> _What is expected_: Please reproduce all the data exactly as written and omit the pictures.
....
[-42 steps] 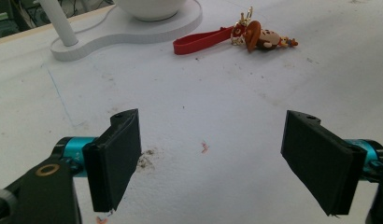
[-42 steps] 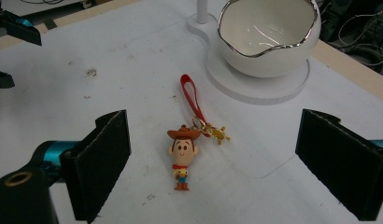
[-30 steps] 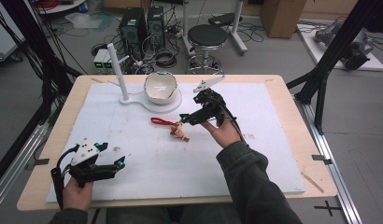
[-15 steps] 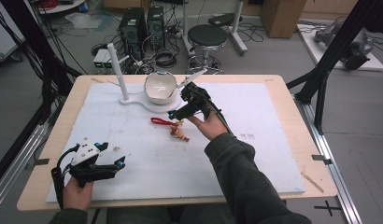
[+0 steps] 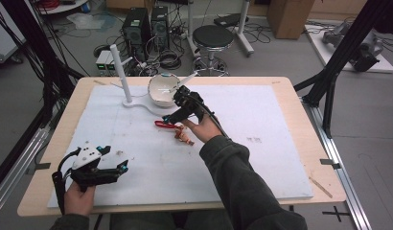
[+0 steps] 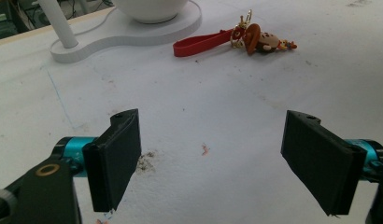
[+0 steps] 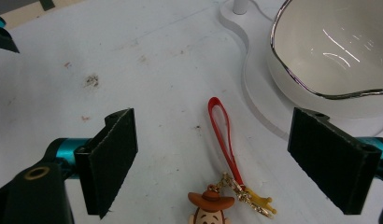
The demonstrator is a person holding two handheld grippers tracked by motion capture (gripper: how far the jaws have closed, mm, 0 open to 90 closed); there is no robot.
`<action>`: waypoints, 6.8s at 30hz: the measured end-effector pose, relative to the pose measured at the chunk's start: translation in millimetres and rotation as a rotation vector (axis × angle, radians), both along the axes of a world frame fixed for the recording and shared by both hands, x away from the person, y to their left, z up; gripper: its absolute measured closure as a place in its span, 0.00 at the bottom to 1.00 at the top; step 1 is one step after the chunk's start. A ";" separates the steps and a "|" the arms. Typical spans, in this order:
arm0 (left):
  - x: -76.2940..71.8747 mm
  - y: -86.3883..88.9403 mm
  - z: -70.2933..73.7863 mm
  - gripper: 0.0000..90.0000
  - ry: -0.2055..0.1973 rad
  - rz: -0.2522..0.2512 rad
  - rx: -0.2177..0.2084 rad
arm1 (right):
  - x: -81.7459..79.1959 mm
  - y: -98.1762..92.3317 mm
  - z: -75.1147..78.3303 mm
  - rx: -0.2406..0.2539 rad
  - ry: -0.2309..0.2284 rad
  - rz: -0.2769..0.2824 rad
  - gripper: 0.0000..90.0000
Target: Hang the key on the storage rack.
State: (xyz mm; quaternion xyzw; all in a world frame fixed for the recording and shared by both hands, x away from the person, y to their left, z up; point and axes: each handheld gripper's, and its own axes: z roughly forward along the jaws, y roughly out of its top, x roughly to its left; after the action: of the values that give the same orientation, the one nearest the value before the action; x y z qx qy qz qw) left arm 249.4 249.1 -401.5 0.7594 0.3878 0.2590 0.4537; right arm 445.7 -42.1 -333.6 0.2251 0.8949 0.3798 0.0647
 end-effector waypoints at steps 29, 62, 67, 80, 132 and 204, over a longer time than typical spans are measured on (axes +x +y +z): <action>-0.7 2.1 1.0 0.23 -0.006 0.004 -0.006 | 24.5 19.4 -44.7 -0.129 0.061 -0.004 0.43; -0.4 1.4 1.0 0.23 -0.005 0.002 -0.004 | 30.9 25.3 -76.1 -0.258 0.109 -0.009 0.68; -0.4 1.4 1.0 0.23 -0.005 0.002 -0.005 | 31.8 25.1 -78.0 -0.279 0.116 -0.011 0.72; -0.6 1.4 1.1 0.23 -0.006 0.003 -0.007 | 31.3 28.4 -81.5 -0.314 0.106 0.008 0.86; -1.1 1.6 1.7 0.23 -0.014 0.008 -0.008 | 21.3 9.4 -35.8 -0.110 -0.013 0.019 0.94; -1.3 2.9 2.4 0.23 -0.022 0.008 -0.009 | 24.7 70.8 27.9 0.043 -0.134 0.038 0.94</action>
State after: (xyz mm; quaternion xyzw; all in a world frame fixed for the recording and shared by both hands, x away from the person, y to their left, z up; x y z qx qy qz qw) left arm 248.1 252.0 -399.1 0.7530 0.3870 0.2674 0.4601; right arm 470.4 28.7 -305.8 0.1833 0.8843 0.4145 0.1125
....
> _Answer space_:
[-42 steps] 
[-42 steps] 
[-30 steps] 
[-15 steps] 
[+0 steps] 
[+0 steps] 
[+0 steps] 
The demonstrator is a person holding two handheld grippers tracked by motion capture (gripper: how far the jaws have closed, mm, 0 open to 90 closed); there is no robot.
`<action>`: waypoints, 6.8s at 30hz: the measured end-effector pose, relative to the pose measured at the chunk's start: translation in millimetres and rotation as a rotation vector (axis × angle, radians), both along the axes of a world frame fixed for the recording and shared by both hands, x away from the person, y to their left, z up; gripper: its absolute measured closure as a place in its span, 0.00 at the bottom to 1.00 at the top; step 1 is one step after the chunk's start. A ";" separates the steps and a "|" the arms. Typical spans, in this order:
arm0 (left):
  - x: -76.2940..71.8747 mm
  - y: -86.3883..88.9403 mm
  - z: -70.2933..73.7863 mm
  - gripper: 0.0000..90.0000
  - ry: -0.2055..0.1973 rad
  - rz: -0.2522..0.2512 rad
  - rx: -0.2177..0.2084 rad
arm1 (right):
  - x: -81.7459..79.1959 mm
  - y: -98.1762..92.3317 mm
  - z: -75.1147..78.3303 mm
  - rx: -0.2406..0.2539 rad
  - ry: -0.2309..0.2284 rad
  - rz: -0.2769..0.2824 rad
  - gripper: 0.0000..90.0000
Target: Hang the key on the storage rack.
State: (xyz mm; quaternion xyzw; all in a world frame fixed for the recording and shared by both hands, x away from the person, y to their left, z up; point and axes: each handheld gripper's, and its own axes: z roughly forward along the jaws, y roughly out of its top, x roughly to its left; after the action: of the values that give the same orientation, the one nearest the value before the action; x y z qx qy qz qw) left arm 249.4 249.1 -401.5 0.7594 0.3878 0.2590 0.4537; right arm 445.7 -42.1 -333.6 0.2251 0.8949 0.3798 0.0647
 end-effector waypoints at steps 29, 62, 67, 80, 132 and 204, over a longer time than typical spans are measured on (axes +x +y +z): <action>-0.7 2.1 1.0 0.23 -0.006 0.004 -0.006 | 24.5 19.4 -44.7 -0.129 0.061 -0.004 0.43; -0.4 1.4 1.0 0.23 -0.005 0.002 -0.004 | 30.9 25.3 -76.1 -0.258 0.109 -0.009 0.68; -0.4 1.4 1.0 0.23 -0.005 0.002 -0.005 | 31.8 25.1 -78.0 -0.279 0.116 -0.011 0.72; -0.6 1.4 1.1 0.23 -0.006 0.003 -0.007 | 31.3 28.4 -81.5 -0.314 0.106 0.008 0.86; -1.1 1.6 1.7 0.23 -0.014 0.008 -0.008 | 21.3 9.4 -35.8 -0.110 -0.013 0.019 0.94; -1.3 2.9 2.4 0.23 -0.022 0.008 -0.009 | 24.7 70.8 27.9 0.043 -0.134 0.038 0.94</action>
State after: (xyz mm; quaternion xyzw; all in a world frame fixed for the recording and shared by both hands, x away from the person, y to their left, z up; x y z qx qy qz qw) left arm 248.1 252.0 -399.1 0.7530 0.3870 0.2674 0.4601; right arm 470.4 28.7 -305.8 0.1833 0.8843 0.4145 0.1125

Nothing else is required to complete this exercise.